The most accurate segmentations are obtained when using the dice loss function, and elastic deformations as data augmentation. The average Dice coefficient on the test set is 0.80, excluding the trachea and main bronchi. This accuracy is similar to the results reported in [8] on a larger dataset.

In Fig. 5 it is seen that the largest errors are false negatives located in the tip of peripheral airways, which indicates that the method captures slightly shorter branches than the ground-truth. Also false positives are important in this region. Nevertheless, some of these errors might be due to missing smaller airways in the ground-truth, explained by the fact that some terminal branches were missed in the centrelines annotations. Other false positives are present in the form of small disconnected blobs. To reduce these errors, one could select the largest connected component or apply post-processing techniques such as Conditional Random Fields (CRF) [16]. Furthermore, when using wBCE loss, one could further reduce the number of misclassifications by locally increasing the weights at the peripheral airways.

Fig. 5.
figure 5figure 5

Left: visualization of false positives (red) and false negatives (blue) voxels, together with true positives (yellow), for the airway segmentations obtained for one of test CTs and all models tested (Table 1). The results correspond to the optimal threshold for each model. Left: view of full airways tree. Right: detailed view around the peripheral branches in the lower-right section of the tree.

In Figs. 3 and 5 it is shown how the use of data augmentation increases substantially the accuracy in the resulting segmentations, both when using wBCE and when using dice loss function. For either case, the average Dice increases approximately by 0.1 and 0.05, respectively. The airways segmented with data augmentation show a much lower number of both false positives and false negatives. Also, they show more regular tubular structure, with uniform diameter along the branches. On the contrary, the results without data augmentation show branches with irregular blob shape, observed by the false positives around the branches. In particular, elastic deformation as data augmentation has been very efficient in our experiments, resulting in an increase of average Dice of approximately 0.05 when compared to the same set-up but using rigid transformations. Also, it is seen in Fig. 5 that it leads to further decrease in false negatives in peripheral branches. This agrees with the observation in [7] that “especially random elastic deformations of the training samples seem to be the key concept to train a segmentation network with very few annotated images”.
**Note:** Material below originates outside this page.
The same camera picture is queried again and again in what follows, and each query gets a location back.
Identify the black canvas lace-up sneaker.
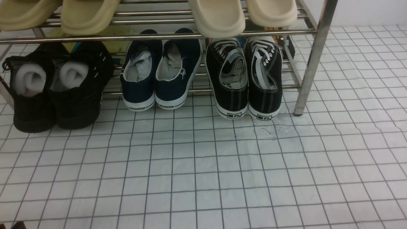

It is shown in Figs. 3 and 5 that the use of dice loss function results in more accurate segmentation when compared to the wBCE loss. The tests with wBCE loss show over-segmented branches, as it is observed in Fig. 5 by the larger amount of false positives around the peripheral airways. This is due to the weighting for the airways class used in the wBCE formula. This compensates for the intraclass imbalance, but on the downside causes an over-segmentation of airways. In order to reduce this issue, one could adopt an approach where the ratio between the airways and background weights is reduced as the training of the network proceeds.

5 Conclusions

This paper shows a simple but robust method based on 3D Unets to perform segmentation of airways from chest CTs. Accurate segmentations have been obtained on a dataset containing 24 CTs, reaching a Dice coefficient of 0.8 between the ground-truth and our automated segmentations. Moreover, the importance of using data augmentation for our experiments has been demonstrated, in particular elastic deformations. In contrast to other CNNs-based methods, our approach is simpler and end-to-end optimised, and extracts a coherent and accurate airway tree based on voxelwise airway probabilities, with no need to input any prior knowledge of the connected tree structure.